Show each line from the records below in which the word "beige" occurs.

__Records shown__:
=== Begin Enclosure ===
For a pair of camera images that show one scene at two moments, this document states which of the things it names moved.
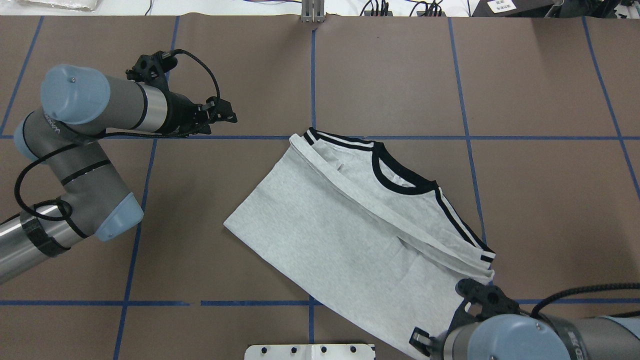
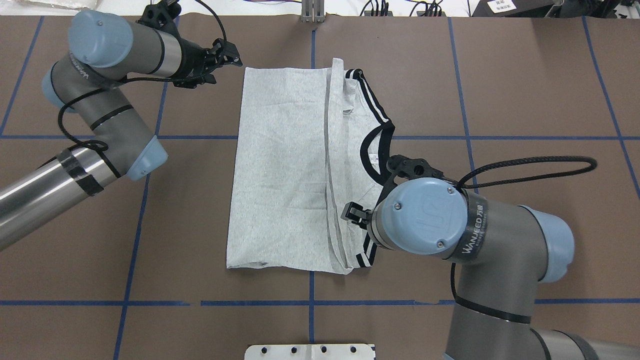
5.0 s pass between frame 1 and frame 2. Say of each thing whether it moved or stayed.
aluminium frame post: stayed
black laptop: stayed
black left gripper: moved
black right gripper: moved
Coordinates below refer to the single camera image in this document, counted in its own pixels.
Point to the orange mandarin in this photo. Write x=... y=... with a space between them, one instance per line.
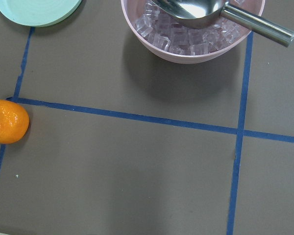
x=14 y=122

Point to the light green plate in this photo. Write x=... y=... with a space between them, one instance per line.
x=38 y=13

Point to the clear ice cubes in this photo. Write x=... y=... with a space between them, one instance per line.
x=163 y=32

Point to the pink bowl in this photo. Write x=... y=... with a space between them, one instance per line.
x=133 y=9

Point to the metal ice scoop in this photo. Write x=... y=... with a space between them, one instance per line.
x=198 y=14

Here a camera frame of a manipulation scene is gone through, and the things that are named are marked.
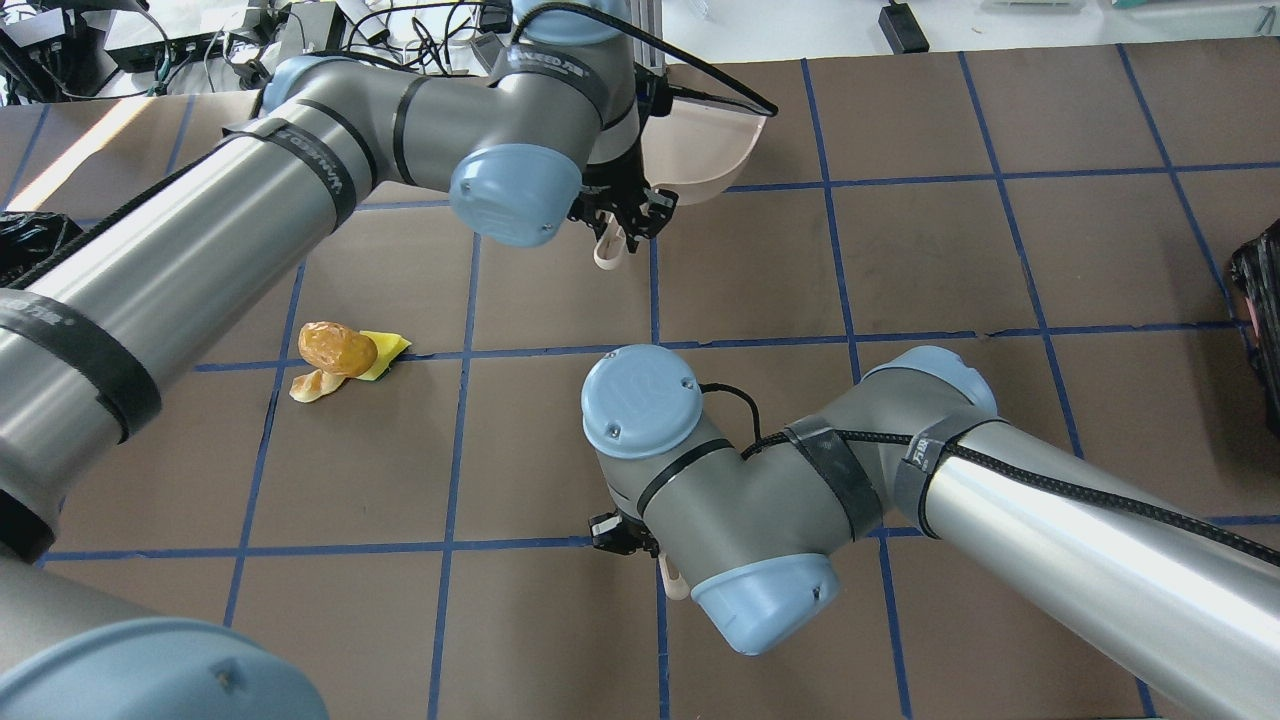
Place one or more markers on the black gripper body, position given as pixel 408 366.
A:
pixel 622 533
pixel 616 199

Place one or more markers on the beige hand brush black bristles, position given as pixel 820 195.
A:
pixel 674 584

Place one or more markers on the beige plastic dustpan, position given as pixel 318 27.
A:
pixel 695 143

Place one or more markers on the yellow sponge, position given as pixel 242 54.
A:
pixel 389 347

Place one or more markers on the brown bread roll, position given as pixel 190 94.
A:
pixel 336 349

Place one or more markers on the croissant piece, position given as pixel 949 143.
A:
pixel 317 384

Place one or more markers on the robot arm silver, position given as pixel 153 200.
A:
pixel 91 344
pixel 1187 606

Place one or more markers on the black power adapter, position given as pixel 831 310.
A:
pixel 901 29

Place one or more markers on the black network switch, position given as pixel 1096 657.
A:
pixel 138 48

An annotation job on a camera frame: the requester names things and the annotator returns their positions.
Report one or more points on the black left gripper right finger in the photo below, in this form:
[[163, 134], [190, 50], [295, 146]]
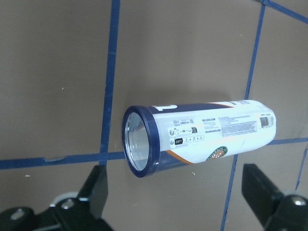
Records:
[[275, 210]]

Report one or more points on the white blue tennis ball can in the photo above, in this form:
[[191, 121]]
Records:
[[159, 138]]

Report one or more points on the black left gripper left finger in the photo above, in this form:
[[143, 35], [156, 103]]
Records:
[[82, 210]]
=== End Enclosure ===
=== Begin Enclosure ===
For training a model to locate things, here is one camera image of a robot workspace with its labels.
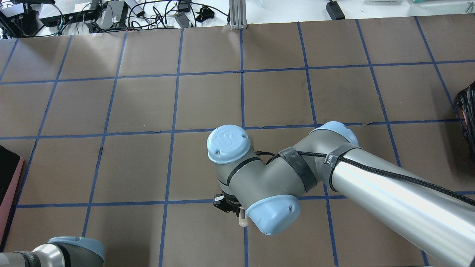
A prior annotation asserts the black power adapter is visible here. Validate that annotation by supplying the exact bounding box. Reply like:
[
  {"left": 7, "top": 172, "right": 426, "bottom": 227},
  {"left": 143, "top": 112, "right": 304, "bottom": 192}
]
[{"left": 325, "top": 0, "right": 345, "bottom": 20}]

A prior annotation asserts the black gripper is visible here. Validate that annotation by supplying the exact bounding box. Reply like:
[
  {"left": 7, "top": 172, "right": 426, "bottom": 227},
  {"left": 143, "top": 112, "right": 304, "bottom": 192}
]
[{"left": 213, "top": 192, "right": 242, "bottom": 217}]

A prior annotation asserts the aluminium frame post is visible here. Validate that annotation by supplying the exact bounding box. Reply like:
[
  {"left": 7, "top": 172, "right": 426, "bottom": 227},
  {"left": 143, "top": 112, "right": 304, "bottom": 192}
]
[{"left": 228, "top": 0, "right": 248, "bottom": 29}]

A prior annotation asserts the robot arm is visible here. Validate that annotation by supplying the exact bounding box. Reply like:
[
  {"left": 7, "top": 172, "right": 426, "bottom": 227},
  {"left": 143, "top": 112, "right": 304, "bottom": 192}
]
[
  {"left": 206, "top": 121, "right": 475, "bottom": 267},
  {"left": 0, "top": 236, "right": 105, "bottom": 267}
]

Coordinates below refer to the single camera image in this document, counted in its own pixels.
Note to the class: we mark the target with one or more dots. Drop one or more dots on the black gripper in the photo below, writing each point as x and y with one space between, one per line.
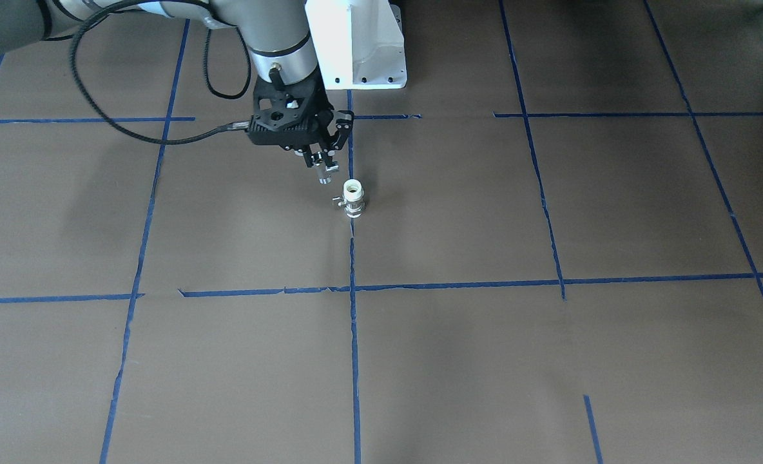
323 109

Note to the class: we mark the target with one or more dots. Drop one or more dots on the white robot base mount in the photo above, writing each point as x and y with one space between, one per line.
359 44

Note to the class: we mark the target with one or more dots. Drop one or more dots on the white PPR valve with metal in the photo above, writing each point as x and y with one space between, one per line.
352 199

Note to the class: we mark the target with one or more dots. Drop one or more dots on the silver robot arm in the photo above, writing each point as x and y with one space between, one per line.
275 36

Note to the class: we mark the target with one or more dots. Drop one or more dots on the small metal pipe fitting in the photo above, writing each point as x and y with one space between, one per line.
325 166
=== End Enclosure ===
__Output of the task__:
Place one or more markers on the beige hand brush black bristles, position given as pixel 820 195.
Place one or more markers on the beige plastic dustpan, position given as pixel 318 27.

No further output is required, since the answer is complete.